Well, the natural law theory rejects that. Humans and animals have natures. They can be deficient in these natures, or they can excel in them. A person who lacks a limb is deficient, because a person naturally has such and such limbs. It's part of what it is to be human.

Actually, would you mind giving the final cause of the elbow? Thats pretty specific isn't it?

Offhand, I don't know. I'd imagine it's going to involve playing a role in bending the arm, with other secondary natures.

What I am struggling with therefore is your pronouncement that sodomy is _intrinsically_ unhealthy. I can't think of anything else that fits into this category.
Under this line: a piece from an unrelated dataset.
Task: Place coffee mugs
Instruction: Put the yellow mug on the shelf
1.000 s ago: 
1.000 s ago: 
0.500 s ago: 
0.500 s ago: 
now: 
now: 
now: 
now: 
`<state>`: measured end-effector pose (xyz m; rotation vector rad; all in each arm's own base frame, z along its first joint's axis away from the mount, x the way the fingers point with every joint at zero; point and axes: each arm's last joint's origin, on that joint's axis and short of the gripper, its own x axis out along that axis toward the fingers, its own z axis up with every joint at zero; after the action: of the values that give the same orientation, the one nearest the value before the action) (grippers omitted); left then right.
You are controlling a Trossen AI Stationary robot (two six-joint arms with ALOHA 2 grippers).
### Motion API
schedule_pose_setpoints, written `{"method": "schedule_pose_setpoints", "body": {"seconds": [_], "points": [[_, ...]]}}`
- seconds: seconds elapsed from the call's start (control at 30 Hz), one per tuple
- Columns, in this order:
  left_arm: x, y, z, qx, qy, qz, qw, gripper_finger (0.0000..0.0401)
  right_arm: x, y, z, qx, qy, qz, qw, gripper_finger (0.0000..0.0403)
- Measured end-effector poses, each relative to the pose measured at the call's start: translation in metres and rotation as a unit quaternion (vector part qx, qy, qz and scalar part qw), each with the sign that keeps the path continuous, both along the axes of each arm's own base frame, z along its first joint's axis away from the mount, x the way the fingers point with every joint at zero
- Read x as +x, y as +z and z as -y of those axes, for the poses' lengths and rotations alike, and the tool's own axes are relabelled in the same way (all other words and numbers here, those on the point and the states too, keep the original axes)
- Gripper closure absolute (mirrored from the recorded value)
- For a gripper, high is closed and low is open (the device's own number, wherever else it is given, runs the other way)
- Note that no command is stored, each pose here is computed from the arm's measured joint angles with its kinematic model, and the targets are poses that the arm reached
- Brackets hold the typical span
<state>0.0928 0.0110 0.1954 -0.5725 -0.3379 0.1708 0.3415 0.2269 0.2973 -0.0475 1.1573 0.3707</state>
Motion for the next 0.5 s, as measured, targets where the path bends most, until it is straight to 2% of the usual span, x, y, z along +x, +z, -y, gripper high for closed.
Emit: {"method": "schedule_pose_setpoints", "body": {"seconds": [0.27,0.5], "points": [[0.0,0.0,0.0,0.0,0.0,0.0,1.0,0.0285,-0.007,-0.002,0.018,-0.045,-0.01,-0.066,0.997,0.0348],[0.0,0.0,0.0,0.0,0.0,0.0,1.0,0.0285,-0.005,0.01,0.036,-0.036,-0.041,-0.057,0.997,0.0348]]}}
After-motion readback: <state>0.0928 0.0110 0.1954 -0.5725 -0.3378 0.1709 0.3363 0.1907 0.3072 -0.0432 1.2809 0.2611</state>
It's not my pronouncement - it follows from natural law. Removing your eyes from your eye socket and using them as a garnish in a dinner, also intrinsically unhealthy. Intentionally deafening yourself. The list can go on.
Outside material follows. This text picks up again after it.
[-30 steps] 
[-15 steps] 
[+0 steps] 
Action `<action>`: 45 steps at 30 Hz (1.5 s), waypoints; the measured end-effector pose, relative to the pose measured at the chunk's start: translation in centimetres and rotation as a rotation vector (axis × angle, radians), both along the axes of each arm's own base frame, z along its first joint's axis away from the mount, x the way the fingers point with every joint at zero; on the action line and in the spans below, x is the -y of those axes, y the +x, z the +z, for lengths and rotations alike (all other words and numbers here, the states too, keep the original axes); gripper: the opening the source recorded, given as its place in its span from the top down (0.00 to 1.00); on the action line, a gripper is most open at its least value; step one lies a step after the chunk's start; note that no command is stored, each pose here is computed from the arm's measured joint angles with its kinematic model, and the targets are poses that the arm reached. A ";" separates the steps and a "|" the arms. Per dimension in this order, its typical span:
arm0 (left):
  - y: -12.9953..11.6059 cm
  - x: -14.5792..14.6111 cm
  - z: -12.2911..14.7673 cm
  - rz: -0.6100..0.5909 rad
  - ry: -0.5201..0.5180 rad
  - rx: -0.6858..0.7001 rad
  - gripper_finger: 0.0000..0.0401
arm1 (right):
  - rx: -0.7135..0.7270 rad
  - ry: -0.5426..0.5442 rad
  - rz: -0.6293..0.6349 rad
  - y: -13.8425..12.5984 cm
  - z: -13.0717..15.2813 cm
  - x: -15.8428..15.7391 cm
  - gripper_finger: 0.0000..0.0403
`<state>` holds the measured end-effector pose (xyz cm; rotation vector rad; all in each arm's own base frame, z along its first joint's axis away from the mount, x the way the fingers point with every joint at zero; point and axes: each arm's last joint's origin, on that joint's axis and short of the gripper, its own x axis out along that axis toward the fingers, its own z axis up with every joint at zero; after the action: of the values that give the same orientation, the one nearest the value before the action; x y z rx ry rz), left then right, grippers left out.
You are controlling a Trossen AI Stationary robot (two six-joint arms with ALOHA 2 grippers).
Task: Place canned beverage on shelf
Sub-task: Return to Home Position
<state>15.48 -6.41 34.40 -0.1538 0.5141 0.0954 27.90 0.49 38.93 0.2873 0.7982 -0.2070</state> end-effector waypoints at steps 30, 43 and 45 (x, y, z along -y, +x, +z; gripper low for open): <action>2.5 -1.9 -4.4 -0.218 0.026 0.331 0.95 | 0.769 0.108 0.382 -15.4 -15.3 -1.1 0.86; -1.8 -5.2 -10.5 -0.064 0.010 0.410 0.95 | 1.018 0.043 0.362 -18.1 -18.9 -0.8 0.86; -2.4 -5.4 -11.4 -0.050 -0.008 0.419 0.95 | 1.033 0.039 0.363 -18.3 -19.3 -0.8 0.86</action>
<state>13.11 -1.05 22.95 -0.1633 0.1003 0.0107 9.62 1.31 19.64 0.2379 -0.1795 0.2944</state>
In any case, my primary goal here is to better understand the natural law prohibition against non-vaginal sex. So far I still don't understand it.

Edward Feser's "Aquinas" and "The Last Superstition" will help here. The short of it is, sexual pleasure has sex as its end, and the end of sex is reproduction, which are intrinsic ends given that humans have such and such natures. If a person's sexual pleasure comes from watching customers at his restaurant eat, and in response he masturbates, well, he's deviating from his nature. He is broken. (So aren't we all, in various ways.)

Crude said...

Oh, David Oderberg's 'Real Essentialism' is also good. Probably the most thorough accessible treatment.

Gyan said...

Crude,
Friends are not erotically inclined towards each other. So even if they eschew physical relations, their friendship is impaired by the erotic element.
The erotic love looks into the beloved while the friends stand side-by-side looking towards the common truth that possesses them.
Or, erotic love is necessarily possessive. The lover and the beloved. While friendship is enriched by the arrival of a third friend.

Crude said...

Gyan,

Friends are not erotically inclined towards each other. So even if they eschew physical relations, their friendship is impaired by the erotic element.

Perhaps. Then again, perhaps not with regards to the first - I'm sure this comes up with male/female friends. Granted, you're probably talking about the ideal, rather than the practical reality that shows up at times. I think erotic love is its own can of words on that front.

Either way, what I was pointing out was that it was precisely the erotic aspects which are problematic in homosexual relationships from the Natural Law, Biblical, Church and other perspectives. Not, you like, 'Two men having a heartfelt, tender conversation with each other' or whatnot.

alexander stanislaw said...

"It's not my pronouncement - it follows from natural law. Removing your eyes from your eye socket and using them as a garnish in a dinner, also intrinsically unhealthy. Intentionally deafening yourself. The list can go on."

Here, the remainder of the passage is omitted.